== WHAT TO DO ==
Wherever a line holds the word "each", copy that line from the data.

== PROVIDED DATA ==
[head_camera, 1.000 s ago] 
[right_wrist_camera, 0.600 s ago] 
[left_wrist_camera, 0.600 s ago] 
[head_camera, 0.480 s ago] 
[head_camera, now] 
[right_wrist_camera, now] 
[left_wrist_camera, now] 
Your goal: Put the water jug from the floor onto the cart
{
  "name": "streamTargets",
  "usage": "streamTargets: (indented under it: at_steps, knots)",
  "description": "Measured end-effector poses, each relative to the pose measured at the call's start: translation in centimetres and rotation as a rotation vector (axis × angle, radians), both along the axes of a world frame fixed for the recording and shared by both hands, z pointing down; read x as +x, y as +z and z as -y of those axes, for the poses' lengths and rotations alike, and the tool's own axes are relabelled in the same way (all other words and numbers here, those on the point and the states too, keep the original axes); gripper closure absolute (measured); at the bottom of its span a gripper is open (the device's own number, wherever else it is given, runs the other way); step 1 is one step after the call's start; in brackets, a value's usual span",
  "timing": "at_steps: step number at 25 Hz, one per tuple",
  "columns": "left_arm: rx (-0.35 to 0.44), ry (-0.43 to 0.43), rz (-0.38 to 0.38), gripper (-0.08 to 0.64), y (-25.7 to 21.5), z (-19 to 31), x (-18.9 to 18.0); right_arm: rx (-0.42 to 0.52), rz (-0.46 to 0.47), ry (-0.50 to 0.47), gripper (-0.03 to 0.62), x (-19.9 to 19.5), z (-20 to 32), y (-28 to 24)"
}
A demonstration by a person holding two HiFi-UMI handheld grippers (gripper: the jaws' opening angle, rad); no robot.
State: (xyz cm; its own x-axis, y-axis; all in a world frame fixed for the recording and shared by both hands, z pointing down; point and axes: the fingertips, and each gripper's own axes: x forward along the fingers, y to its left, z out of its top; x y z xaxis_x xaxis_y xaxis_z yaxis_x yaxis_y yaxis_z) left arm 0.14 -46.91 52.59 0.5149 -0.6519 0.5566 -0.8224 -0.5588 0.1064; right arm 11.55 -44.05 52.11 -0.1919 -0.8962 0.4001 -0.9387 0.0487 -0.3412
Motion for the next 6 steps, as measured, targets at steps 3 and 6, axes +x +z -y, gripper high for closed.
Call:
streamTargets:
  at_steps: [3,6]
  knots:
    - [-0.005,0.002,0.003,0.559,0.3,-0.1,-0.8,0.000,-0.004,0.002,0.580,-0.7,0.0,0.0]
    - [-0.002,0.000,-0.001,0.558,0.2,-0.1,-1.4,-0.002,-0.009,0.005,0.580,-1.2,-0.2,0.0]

== SOLUTION TO THE EXERCISE ==
  "description": "Measured end-effector poses, each relative to the pose measured at the call's start: translation in centimetres and rotation as a rotation vector (axis × angle, radians), both along the axes of a world frame fixed for the recording and shared by both hands, z pointing down; read x as +x, y as +z and z as -y of those axes, for the poses' lengths and rotations alike, and the tool's own axes are relabelled in the same way (all other words and numbers here, those on the point and the states too, keep the original axes); gripper closure absolute (measured); at the bottom of its span a gripper is open (the device's own number, wherever else it is given, runs the other way); step 1 is one step after the call's start; in brackets, a value's usual span",
State: (xyz cm; its own x-axis, y-axis; all in a world frame fixed for the recording and shared by both hands, z pointing down; point and axes: the fingertips, and each gripper's own axes: x forward along the fingers, y to its left, z out of its top; x y z xaxis_x xaxis_y xaxis_z yaxis_x yaxis_y yaxis_z) left arm 0.14 -46.91 52.59 0.5149 -0.6519 0.5566 -0.8224 -0.5588 0.1064; right arm 11.55 -44.05 52.11 -0.1919 -0.8962 0.4001 -0.9387 0.0487 -0.3412

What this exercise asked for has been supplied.